Chrome and Safari both have browsers which implement a check such that you
need to present enough "qualified" SCTs or the certificate is treated as
invalid.

The easiest way to pass that check (for certificates you're going to sell or
give to webmasters with no clue) is to log a pre-certificate with Google, and
with at least one (preferably two) other logs that Apple and Google agree are
trustworthy - then bake the SCTs you get back from those logs into the X.509
certificate you're issuing.

But these are not Trust Store policy requirements. If you in fact choose to
issue (for a number of reasons some CAs do) without logging that's still
permitted, the certificates just won't be trusted in Chrome or Safari. You
obviously won't get far selling certificates that don't work out of the box in
Chrome or Safari to the average punter, but not every customer is the average
punter.

Apple's _declared_ intention is that Safari will not trust long-lived
certificates. But as far as I've seen it is _not_ specified that they would
consider a CA which chooses to issue such certificates to violate Apple trust
store policy and pursue any sanction or demand revocation. The certificate
just doesn't work in Safari.

Now, today Mozilla's Firefox is in a different situation from Safari and
Chrome as I mentioned elsewhere. Firefox doesn't do a lot of technical
enforcement.
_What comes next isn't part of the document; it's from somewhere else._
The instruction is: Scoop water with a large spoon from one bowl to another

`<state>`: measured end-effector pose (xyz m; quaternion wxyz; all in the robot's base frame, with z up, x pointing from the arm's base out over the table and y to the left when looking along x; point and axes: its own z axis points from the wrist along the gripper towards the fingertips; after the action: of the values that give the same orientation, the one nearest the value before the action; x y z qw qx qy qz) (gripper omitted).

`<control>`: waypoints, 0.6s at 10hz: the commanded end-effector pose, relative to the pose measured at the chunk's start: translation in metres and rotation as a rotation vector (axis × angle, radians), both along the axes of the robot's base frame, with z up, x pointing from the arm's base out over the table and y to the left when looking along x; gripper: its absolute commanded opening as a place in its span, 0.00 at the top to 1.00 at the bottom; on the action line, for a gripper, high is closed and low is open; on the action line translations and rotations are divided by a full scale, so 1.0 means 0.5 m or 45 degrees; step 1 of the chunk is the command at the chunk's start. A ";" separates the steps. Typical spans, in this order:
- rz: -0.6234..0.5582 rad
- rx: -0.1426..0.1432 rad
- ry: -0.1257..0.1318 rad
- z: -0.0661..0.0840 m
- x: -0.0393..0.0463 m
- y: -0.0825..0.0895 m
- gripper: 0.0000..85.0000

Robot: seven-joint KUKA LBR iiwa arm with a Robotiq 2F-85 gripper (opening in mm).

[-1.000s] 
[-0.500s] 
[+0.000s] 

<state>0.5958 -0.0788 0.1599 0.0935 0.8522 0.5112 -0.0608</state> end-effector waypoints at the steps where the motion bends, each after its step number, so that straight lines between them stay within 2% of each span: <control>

Mozilla works hard (and in public where we can all see) on policy
decisions, but most of them are not enforced in its flagship browser product.
Mozilla champions CT logging for example, but a brand new certificate
presented with no SCTs works fine in Firefox even though it'd be rejected by
Safari and Chrome. Today Firefox doesn't require 825 day lifetime limits, even
though those are the limits set in policy, and so following Apple's suggestion
wouldn't actually be easy for them, there isn't a line of code (as there is in
Chrome for example) that multiples 825 * 86400 = maximum lifetime in seconds,
which can be adjusted to say 398 or some other number of days instead of 825.

------
quotemstr
And the browsers, in turn, are controlled by a few big tech companies. Is it a
good idea to give those companies control over the trust architecture of the
internet? What happens if you get on tech's persona non grata list? Do you not
get to use the PKI?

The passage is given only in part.